Body fat can be estimated using bioelectrical impedance analysis with
the advantage that lean overweight individuals such as athletes can be
differentiated from overfat overweight individuals. In addition, normal
weight individuals with reduced muscle mass due to inadequate protein
intake, reduced physical activity, or the effects of drugs that reduce
muscle mass, can be identified as having excess body fat.
The therapeutic impact
of this differentiation is significant. Individuals who have increased
lean mass will have a higher than average target weight, and need to be
encouraged to maintain their lean body mass through exercise and adequate
protein intake. They must also be encouraged to accept their target weight
which may be higher than what they imagined. Each pound of lean body mass
burns about 14 Calories per day. Individuals with reduced lean body mass
can be encouraged to increase lean body mass through heavy resistance
exercise in order to increase basal metabolic rate.
Vertically integrated
management of obesity is a system in which the modality used correlates
with the severity of obesity as measured by body mass index. In overweight
and mildly obese individuals, diet, exercise and lifestyle modalities
are used.

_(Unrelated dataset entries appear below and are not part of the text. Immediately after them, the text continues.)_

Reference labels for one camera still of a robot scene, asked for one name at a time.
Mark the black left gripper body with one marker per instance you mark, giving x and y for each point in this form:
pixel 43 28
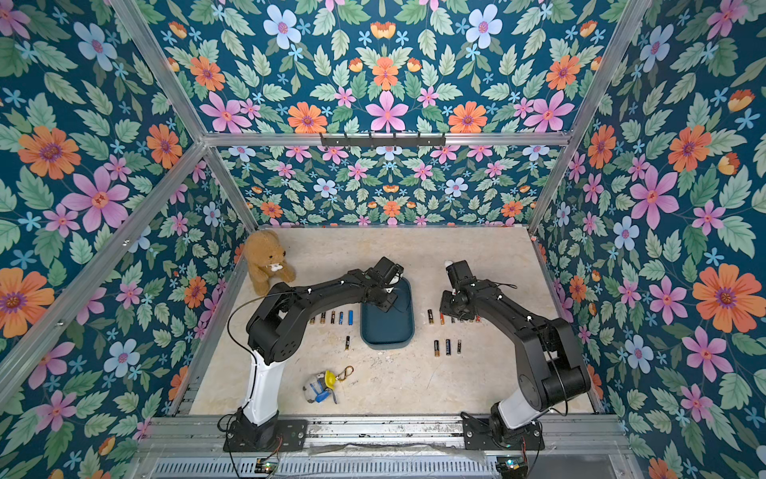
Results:
pixel 384 299

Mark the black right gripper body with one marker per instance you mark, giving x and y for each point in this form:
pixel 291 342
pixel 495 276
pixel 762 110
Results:
pixel 453 302

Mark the teal plastic storage box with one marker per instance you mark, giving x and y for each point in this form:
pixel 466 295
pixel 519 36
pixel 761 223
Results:
pixel 391 330

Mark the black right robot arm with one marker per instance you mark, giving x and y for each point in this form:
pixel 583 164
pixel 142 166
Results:
pixel 548 358

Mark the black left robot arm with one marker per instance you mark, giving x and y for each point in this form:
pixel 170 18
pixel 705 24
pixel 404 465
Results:
pixel 276 329

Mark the brown teddy bear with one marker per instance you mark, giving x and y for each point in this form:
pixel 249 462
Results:
pixel 265 257

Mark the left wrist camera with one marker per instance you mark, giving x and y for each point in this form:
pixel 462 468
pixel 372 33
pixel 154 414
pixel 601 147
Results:
pixel 386 273

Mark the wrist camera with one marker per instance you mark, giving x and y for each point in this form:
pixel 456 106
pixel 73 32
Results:
pixel 386 273
pixel 460 275

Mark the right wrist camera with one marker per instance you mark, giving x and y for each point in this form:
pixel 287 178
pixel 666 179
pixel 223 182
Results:
pixel 460 275

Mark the keychain toy with yellow cap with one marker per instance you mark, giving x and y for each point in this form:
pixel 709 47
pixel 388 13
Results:
pixel 323 386

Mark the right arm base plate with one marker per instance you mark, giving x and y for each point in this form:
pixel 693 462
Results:
pixel 490 433

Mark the black hook rail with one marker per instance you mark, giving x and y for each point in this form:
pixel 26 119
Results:
pixel 373 141

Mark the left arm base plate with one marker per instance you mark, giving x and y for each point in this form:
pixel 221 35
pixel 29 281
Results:
pixel 287 435

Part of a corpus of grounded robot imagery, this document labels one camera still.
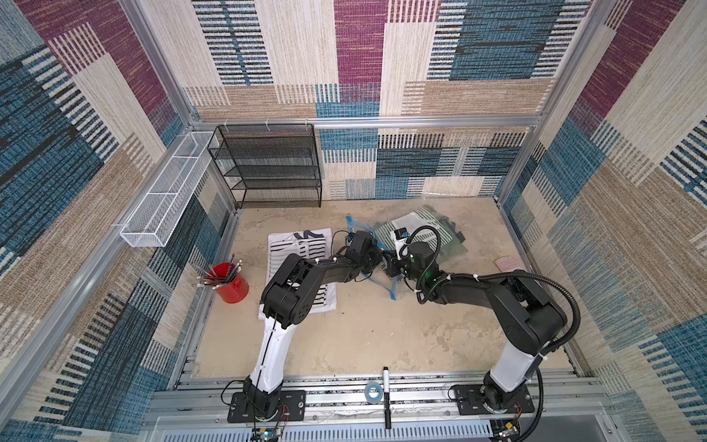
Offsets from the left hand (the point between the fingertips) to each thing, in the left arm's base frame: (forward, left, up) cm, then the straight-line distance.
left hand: (389, 252), depth 101 cm
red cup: (-16, +51, +5) cm, 53 cm away
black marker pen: (-45, +4, -3) cm, 45 cm away
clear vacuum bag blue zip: (-13, +1, +1) cm, 14 cm away
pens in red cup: (-14, +57, +7) cm, 59 cm away
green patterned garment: (+1, -22, -1) cm, 22 cm away
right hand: (-4, +2, +5) cm, 7 cm away
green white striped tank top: (-7, -7, +23) cm, 25 cm away
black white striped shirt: (+6, +27, -2) cm, 28 cm away
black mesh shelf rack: (+32, +45, +16) cm, 58 cm away
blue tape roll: (-43, +8, -6) cm, 44 cm away
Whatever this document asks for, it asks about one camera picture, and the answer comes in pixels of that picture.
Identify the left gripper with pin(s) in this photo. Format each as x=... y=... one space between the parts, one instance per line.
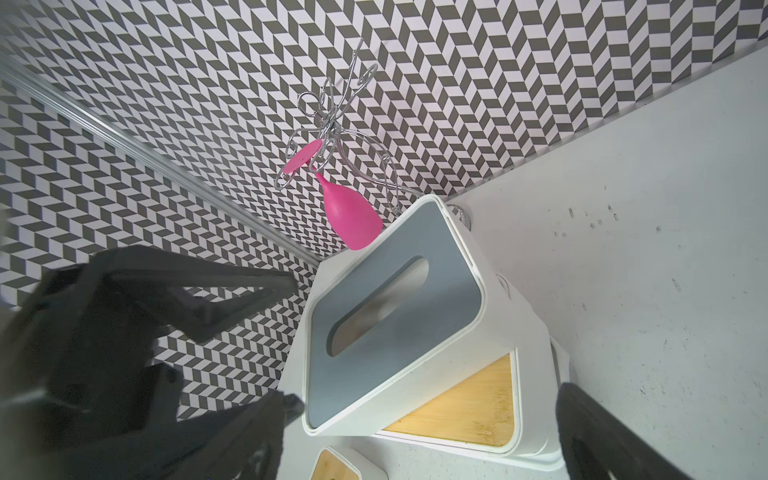
x=76 y=360

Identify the bamboo lid box back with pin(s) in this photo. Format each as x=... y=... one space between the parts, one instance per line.
x=489 y=417

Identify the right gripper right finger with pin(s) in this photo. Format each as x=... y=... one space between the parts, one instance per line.
x=596 y=445

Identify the bamboo lid box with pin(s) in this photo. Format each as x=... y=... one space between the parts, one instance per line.
x=341 y=463
x=489 y=417

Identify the pink plastic goblet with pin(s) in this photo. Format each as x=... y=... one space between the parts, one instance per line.
x=350 y=215

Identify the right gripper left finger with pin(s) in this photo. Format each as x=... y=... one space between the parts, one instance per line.
x=245 y=442

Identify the grey lid box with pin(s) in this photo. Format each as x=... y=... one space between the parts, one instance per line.
x=414 y=314

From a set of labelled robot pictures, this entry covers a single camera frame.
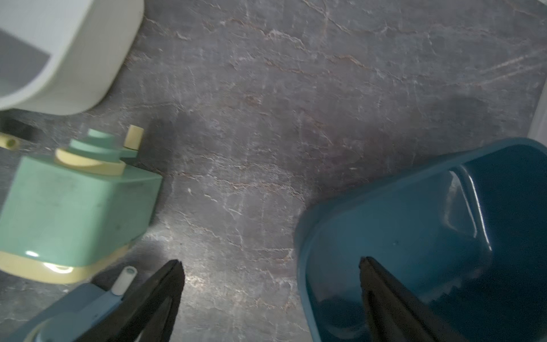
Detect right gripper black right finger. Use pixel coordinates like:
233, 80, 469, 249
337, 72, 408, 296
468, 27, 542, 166
359, 256, 467, 341

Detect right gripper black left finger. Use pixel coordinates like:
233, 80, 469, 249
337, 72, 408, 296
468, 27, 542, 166
77, 259, 185, 341

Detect dark teal storage tub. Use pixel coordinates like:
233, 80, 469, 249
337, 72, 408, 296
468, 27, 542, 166
294, 138, 546, 341

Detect white plastic storage tub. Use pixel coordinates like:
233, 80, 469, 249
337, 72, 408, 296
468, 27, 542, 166
1, 1, 145, 115

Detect blue sharpener upper right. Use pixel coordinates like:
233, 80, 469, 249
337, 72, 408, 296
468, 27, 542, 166
6, 266, 138, 341

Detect green sharpener near tubs right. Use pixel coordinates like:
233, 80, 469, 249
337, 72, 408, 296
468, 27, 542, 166
1, 126, 162, 284

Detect green sharpener tubs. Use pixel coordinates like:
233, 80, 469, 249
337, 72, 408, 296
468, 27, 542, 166
0, 133, 20, 150
1, 126, 162, 284

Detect green sharpener near tubs left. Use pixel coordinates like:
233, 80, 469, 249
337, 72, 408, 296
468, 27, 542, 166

The behavioral tools available include confirming readiness
to change, using stimulus control to minimize the intake of trigger foods,
use of meal replacements and portion-controlled meals to reduce caloric
intake, aerobic and heavy resistance exercise, relapse prevention, social
support, and stress reduction. For individuals with BMI > 27 with co-morbid
conditions or BMI >30, pharmacotheapy is added. Appetite suppressants,
satiety agents, and lipase inhibitors are available while other approaches
are still undergoing research. For individuals with BMI of 35 to 40 with
sleep apnea or other significant morbidity, or with a BMI > 40, gastric
surgery for obesity can be utilized. The patients using drugs or undergoing
surgery utilize the same principles of diet, exercise and lifestyle utilized
for milder forms of obesity. Drugs and surgery are adjuncts to diet and
lifestyle change for the treatment of obesity.